Nach der Rechtsprechung ist bei der Prüfung der zulässigen Dauer der strafprozessualen Haft die Möglichkeit der bedingten Entlassung nach Art. 86 Abs. 1 StGB grundsätzlich ausser Acht zu lassen. Die bedingte Entlassung hängt vom Verhalten des Gefangenen im Strafvollzug und von der Prognose hinsichtlich seines künftigen Verhaltens in Freiheit ab. Die Beantwortung dieser Fragen fällt in das Ermessen der zuständigen Behörde (Art. 86 Abs. 2 StGB), hier des Amts für Justizvollzug des Kantons Basel-Stadt (§ 2 Abs. 1 lit. b und § 3 lit. d des Gesetzes vom 13. Dezember 2007 des Kantons Basel-Stadt über den Vollzug der Strafurteile [SG 258.200] i.V.m. § 2 und § 3 Abs. 1 der Verordnung vom 11. Februar 2014 des Kantons Basel-Stadt über den Justizvollzug [SG 258.210]).
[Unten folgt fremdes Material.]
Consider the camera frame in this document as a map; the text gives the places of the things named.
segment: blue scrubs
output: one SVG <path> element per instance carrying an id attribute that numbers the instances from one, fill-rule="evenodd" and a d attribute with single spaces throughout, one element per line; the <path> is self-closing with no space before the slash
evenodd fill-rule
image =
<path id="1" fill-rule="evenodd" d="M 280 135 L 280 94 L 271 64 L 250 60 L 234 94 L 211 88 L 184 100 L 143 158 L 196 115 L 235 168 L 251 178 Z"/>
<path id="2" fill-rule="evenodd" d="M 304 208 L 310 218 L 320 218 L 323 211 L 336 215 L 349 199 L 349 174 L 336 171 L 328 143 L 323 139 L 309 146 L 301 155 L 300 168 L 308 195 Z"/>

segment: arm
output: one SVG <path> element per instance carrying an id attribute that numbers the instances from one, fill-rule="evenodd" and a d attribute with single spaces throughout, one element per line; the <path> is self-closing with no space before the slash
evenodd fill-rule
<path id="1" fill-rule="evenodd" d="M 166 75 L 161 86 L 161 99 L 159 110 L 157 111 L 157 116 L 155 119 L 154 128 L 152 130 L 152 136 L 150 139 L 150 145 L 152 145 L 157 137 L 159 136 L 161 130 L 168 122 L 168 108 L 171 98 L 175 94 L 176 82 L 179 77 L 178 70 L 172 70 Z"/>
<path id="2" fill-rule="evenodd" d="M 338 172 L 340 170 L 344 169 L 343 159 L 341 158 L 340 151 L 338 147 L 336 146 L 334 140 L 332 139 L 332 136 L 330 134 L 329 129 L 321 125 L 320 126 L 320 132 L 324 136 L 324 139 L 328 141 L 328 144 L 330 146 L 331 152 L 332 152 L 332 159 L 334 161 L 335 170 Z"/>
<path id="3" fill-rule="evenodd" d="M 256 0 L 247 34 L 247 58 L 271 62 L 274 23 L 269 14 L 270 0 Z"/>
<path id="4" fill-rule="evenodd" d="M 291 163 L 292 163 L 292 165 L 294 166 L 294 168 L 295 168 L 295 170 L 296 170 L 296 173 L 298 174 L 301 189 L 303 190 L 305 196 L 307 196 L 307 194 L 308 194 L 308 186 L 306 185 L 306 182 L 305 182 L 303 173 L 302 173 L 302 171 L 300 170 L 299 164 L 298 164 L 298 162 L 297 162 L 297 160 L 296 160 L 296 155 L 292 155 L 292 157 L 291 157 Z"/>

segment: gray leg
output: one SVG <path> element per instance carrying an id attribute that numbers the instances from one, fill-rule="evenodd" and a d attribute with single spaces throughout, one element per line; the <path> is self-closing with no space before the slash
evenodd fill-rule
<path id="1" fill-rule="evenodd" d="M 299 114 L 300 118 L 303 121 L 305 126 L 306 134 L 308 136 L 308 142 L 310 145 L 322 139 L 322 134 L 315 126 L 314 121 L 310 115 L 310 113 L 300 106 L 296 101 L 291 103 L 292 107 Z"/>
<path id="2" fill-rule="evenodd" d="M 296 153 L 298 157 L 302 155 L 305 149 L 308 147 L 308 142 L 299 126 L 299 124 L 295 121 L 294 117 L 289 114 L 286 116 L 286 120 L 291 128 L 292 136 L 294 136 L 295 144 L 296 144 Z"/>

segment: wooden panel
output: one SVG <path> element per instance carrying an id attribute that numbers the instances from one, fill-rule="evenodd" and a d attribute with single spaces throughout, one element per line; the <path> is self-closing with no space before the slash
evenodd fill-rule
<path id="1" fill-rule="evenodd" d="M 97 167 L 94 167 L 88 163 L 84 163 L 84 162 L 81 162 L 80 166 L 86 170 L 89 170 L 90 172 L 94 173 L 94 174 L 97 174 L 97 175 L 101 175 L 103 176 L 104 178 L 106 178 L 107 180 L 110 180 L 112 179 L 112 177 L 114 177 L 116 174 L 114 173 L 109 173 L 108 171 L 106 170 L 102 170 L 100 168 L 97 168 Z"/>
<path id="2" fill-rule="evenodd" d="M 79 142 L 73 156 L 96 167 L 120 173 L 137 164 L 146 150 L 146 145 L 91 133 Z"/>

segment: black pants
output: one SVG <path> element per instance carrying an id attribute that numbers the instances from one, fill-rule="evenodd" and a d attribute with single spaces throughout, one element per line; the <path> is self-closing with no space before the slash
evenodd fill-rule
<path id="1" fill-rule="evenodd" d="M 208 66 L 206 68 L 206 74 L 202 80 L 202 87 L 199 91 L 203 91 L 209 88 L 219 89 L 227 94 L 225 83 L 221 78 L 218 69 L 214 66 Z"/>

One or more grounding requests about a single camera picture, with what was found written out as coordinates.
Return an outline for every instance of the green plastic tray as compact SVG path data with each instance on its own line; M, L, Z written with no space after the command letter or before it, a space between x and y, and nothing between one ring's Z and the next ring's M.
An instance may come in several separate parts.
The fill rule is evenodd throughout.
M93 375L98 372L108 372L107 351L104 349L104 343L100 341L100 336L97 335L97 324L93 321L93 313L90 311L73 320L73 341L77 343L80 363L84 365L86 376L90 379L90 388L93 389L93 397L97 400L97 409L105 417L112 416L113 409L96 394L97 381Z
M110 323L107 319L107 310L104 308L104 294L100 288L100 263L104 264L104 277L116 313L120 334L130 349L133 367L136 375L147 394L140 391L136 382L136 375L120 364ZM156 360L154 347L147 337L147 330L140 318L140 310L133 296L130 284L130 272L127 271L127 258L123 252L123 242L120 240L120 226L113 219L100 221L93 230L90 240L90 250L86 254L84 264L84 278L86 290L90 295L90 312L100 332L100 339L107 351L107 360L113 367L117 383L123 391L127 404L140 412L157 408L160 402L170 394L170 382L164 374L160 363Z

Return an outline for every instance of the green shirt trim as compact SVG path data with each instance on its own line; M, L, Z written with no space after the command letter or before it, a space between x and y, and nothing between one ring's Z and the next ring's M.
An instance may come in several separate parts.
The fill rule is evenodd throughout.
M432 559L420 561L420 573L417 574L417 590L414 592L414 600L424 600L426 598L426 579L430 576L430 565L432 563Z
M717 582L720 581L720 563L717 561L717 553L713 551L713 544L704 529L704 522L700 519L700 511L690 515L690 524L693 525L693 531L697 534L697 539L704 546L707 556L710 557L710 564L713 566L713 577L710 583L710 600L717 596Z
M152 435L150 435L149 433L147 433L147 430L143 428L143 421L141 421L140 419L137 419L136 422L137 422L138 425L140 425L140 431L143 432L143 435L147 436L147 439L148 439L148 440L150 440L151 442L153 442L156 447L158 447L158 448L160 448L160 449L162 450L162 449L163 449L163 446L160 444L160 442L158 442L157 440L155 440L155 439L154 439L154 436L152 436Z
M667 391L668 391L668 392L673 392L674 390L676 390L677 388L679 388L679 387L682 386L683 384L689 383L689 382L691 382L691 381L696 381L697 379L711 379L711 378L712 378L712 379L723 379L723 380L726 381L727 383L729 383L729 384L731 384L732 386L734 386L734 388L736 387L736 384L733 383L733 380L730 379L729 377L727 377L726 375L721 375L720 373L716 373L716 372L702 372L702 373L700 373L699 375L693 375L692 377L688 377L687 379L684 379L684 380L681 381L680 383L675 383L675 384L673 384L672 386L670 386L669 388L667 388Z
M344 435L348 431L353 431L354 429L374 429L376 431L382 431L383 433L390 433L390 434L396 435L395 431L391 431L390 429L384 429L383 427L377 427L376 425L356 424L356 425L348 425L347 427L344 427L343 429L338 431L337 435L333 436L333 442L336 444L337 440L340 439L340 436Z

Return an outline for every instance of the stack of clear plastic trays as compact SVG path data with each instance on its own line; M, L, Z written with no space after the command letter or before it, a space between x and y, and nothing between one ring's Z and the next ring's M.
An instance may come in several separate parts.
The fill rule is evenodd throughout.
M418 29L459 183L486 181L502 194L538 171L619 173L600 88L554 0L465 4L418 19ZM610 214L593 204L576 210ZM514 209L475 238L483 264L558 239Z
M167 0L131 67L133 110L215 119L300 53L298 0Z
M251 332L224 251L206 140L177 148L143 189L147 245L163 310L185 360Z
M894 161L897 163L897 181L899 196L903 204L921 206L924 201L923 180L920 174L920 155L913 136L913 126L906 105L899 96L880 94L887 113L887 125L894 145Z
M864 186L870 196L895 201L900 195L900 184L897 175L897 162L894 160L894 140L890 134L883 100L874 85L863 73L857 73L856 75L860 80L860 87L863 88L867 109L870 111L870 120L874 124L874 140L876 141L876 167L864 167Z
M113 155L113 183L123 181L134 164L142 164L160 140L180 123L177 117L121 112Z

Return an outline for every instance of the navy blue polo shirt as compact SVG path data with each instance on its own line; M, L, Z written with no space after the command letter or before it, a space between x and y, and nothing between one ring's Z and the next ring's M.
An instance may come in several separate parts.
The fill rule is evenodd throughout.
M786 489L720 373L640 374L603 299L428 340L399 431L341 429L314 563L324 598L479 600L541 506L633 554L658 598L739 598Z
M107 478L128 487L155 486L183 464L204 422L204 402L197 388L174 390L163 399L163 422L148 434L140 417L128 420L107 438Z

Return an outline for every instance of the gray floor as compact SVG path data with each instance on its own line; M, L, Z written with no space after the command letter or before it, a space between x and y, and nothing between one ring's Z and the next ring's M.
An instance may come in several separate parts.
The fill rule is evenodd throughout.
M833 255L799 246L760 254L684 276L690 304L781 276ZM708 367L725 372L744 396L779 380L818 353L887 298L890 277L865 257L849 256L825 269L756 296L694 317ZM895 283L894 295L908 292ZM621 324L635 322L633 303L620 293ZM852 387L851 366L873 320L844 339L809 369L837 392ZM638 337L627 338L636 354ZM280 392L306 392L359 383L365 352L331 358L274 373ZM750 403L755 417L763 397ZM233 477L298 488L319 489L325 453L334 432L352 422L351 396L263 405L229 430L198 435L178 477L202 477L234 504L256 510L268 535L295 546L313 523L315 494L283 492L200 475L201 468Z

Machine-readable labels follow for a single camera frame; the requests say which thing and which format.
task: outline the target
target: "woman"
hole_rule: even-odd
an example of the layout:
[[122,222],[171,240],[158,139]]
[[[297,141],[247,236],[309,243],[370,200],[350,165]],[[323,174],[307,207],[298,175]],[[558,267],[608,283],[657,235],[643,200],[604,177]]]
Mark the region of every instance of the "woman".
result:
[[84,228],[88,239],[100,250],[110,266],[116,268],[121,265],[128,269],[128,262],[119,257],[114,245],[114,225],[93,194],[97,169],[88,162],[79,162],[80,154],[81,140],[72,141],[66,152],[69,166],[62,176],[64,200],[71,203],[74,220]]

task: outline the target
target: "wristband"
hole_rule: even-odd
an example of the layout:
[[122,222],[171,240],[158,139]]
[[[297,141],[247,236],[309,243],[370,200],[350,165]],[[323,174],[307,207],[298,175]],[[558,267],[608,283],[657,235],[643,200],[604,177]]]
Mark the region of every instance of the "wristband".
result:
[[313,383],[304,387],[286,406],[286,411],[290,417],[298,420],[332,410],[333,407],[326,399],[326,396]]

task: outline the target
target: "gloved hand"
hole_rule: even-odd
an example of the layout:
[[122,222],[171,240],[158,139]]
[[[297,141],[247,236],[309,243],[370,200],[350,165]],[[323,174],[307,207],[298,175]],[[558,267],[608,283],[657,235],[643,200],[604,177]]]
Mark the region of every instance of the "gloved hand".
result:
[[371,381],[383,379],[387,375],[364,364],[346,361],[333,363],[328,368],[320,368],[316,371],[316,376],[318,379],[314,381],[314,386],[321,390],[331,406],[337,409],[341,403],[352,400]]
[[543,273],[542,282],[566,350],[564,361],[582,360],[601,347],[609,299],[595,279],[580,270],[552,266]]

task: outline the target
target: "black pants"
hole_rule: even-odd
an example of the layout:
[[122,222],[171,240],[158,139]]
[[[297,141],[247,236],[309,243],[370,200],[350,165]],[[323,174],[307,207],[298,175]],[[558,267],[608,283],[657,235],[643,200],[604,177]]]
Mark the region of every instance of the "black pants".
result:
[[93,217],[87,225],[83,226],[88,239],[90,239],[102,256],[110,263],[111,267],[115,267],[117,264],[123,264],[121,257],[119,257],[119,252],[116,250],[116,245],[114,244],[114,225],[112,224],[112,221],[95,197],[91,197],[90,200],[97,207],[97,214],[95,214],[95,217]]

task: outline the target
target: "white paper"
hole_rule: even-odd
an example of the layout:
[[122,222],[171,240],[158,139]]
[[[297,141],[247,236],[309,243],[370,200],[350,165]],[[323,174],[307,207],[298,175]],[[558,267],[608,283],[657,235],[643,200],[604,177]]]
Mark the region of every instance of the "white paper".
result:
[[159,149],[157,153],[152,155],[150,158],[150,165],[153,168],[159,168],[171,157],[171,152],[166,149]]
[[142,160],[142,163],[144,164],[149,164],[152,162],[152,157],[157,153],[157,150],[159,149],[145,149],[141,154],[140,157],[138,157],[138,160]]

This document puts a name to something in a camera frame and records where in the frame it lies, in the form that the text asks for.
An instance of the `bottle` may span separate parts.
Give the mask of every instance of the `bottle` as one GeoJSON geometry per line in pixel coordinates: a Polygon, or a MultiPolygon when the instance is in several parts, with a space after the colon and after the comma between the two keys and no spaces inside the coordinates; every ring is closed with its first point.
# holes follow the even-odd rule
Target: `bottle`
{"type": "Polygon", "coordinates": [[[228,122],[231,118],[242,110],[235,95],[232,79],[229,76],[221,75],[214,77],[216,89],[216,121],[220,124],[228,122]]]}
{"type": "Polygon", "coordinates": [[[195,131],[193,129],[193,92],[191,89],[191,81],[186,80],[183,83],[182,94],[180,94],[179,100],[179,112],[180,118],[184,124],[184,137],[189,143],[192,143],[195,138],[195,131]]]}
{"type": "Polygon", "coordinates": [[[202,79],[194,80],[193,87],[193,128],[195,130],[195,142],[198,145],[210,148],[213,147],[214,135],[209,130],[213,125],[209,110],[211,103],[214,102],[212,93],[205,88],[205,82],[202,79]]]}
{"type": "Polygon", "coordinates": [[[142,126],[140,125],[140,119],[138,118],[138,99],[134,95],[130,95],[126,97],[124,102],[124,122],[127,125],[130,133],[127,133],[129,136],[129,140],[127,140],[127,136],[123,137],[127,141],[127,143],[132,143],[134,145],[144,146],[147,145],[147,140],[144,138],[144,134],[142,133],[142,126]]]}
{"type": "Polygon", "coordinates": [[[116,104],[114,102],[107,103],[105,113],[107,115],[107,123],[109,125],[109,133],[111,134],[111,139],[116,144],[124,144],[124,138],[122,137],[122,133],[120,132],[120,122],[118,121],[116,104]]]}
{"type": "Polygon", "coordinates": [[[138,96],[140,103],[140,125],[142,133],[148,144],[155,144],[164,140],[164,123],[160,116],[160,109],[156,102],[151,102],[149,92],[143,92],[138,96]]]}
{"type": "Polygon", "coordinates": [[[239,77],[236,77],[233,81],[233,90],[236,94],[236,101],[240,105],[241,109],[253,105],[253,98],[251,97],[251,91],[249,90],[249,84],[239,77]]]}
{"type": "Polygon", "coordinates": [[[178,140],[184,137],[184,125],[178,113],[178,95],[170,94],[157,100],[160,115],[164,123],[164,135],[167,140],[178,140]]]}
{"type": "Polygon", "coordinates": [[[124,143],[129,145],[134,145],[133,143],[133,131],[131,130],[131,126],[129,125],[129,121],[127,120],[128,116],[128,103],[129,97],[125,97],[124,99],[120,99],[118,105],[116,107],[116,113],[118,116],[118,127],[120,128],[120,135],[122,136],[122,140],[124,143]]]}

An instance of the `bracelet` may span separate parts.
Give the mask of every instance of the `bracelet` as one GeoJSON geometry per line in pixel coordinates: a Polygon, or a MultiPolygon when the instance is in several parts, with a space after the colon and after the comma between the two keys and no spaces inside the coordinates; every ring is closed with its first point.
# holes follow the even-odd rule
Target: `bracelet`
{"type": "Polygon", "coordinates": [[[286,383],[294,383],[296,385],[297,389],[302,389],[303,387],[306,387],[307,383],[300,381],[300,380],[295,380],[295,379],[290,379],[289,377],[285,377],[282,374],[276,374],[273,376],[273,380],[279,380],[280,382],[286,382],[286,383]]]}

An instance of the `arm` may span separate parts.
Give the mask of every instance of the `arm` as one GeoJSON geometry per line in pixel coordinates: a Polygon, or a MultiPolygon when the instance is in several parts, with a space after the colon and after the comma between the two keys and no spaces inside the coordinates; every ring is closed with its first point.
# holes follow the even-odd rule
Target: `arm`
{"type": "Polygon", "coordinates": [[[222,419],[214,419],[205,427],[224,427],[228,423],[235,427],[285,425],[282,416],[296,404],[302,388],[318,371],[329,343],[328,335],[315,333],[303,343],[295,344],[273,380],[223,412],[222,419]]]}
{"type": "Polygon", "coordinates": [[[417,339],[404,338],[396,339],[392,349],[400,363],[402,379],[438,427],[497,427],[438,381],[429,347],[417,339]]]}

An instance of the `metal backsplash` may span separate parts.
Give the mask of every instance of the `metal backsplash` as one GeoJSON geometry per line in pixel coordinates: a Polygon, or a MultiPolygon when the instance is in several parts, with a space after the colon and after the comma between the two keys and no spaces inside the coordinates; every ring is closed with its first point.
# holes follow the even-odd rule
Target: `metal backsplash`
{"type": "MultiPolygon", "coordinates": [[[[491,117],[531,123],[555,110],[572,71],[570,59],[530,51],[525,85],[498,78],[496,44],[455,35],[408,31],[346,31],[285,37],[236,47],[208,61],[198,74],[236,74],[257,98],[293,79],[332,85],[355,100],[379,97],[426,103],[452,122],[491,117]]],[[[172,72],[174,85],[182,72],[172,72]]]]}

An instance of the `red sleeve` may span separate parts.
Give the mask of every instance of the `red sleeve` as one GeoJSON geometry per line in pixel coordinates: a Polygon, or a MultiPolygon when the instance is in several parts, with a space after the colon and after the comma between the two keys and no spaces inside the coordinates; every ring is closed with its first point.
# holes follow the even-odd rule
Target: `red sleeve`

Es ist in der Regel nicht Sache des Haftrichters, eine solche Prognose zu stellen. Die Möglichkeit der bedingten Entlassung ist nach der Rechtsprechung nur ausnahmsweise zu berücksichtigen, wenn es die konkreten Umstände des Einzelfalles gebieten, insbesondere wenn absehbar ist, dass die bedingte Entlassung mit grosser Wahrscheinlichkeit erfolgen dürfte (BGE 143 IV 160 E. 4.2 S. 166 mit Hinweisen). 
 
3.3. Nach den Erwägungen im angefochtenen Entscheid (S. 2/3) besteht beim Beschwerdeführer eine grosse Reizbarkeit und ein erschreckendes Gewaltpotential, welches nicht nur die Sicherheit seiner Ehefrau, sondern auch seiner beiden Kinder und weiterer Personen erheblich gefährdet. Die Vorinstanz erachtet die Rückfallprognose als sehr ungünstig. Wie sich aus der Stellungnahme vom 27. Februar 2020 des Amts für Justizvollzug an die Vorinstanz ergibt, nimmt auch dieses eine erhebliche Wiederholungsgefahr an. Das Amt hätte deshalb die bedingte Entlassung nach zwei Dritteln der vom Appellationsgericht verhängten Freiheitsstrafe abgelehnt. Angesichts dessen hatte die Vorinstanz offensichtlich keinen Grund, bei der Beurteilung der Verhältnismässigkeit der Dauer der Haft ausnahmsweise die Möglichkeit der bedingten Entlassung nach zwei Dritteln der Strafe zu berücksichtigen. Ihr Entscheid ist nicht zu beanstanden.  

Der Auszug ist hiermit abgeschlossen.